Leino, Katri, Markku Laine, Mikko Kurimo, and Antti Oulasvirta. Mobile Typing with Intelligent Text Entry: A Large-Scale Dataset and Results. 2024.
notebooks/
- Typing_data_results.ipynb
- Analysis on ITE and typing. File has all the results presented in the article.
- preprocessing_data_english.ipynb
- Preprocessing English typing data. Filters out e.g. incomplete data.
- preprocessing_data_finnish.ipynb
- Preprocessing Finnish typing data. Filters out e.g. incomplete data.
scripts/
- add_labels.py
- Adds ITE labels to log and test data tables.
- select_ite_words.py
- Generates csv file with Autocorrected and SB selected words.

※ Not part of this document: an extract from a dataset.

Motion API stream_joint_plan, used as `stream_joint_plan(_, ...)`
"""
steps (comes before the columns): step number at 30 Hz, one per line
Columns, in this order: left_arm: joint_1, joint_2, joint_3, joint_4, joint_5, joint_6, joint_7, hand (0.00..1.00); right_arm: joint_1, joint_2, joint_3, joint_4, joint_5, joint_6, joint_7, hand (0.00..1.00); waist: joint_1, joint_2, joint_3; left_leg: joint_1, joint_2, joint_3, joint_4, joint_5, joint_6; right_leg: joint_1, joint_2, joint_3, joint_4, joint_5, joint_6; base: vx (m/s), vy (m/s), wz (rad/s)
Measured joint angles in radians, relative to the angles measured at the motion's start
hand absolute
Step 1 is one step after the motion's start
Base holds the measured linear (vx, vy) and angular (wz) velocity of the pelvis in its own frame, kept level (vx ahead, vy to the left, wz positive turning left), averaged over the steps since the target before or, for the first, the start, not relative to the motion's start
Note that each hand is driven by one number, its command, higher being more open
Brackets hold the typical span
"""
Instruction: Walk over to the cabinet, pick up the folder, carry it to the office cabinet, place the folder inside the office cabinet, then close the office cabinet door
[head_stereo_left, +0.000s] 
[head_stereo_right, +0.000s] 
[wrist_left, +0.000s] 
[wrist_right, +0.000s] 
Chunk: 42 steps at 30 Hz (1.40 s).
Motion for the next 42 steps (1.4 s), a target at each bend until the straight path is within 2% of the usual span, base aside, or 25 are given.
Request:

- add_labels_participants_table.py
- Add ITE labels to participants table
- generate_dictionary.py
- Generates dictionary file (word_dict3_en.pkl and word_dict3_fi.pkl)
- split_data.py
- Splits log data into smaller tables
Scirpts used to select sentences for the typing test.
- scoring_sentences.py
- select_sentence
data/
Dataset can be downloaded from Zenado: https://doi.org/10.5281/zenodo.12528163
Please extract data into files directory.
See data/README-datasets for more information.
Files can be downloaded from Zenado: https://doi.org/10.5281/zenodo.12528163
Please extract files into files directory.
files/
- vocab_fi_all_size237962101.pkl
- The frequencies of the word in Finnish test sentences. Subset of Suomi24 and Finnish news corpora.
- vocab_giga_enron_size915074149.pkl
- The frequencies of the word in English test sentences. Gigaword and Enron corpora used to caculate the frequencies.
- word_dict3_en.pkl
- Contains information for each word e.g. the average typing time, number of BS/ITE used.
- word_dict3_fi.pkl
- Contains information for each word e.g. the average typing time, number of BS/ITE used.
-
kirjoitustesti-master.zip
Compressed zip file contains typing speed test application for Finnish language. The source code is the updated version of the typing test application which has been previously used to collect large sets of observations for typing on a physical keyboard and on mobile devices.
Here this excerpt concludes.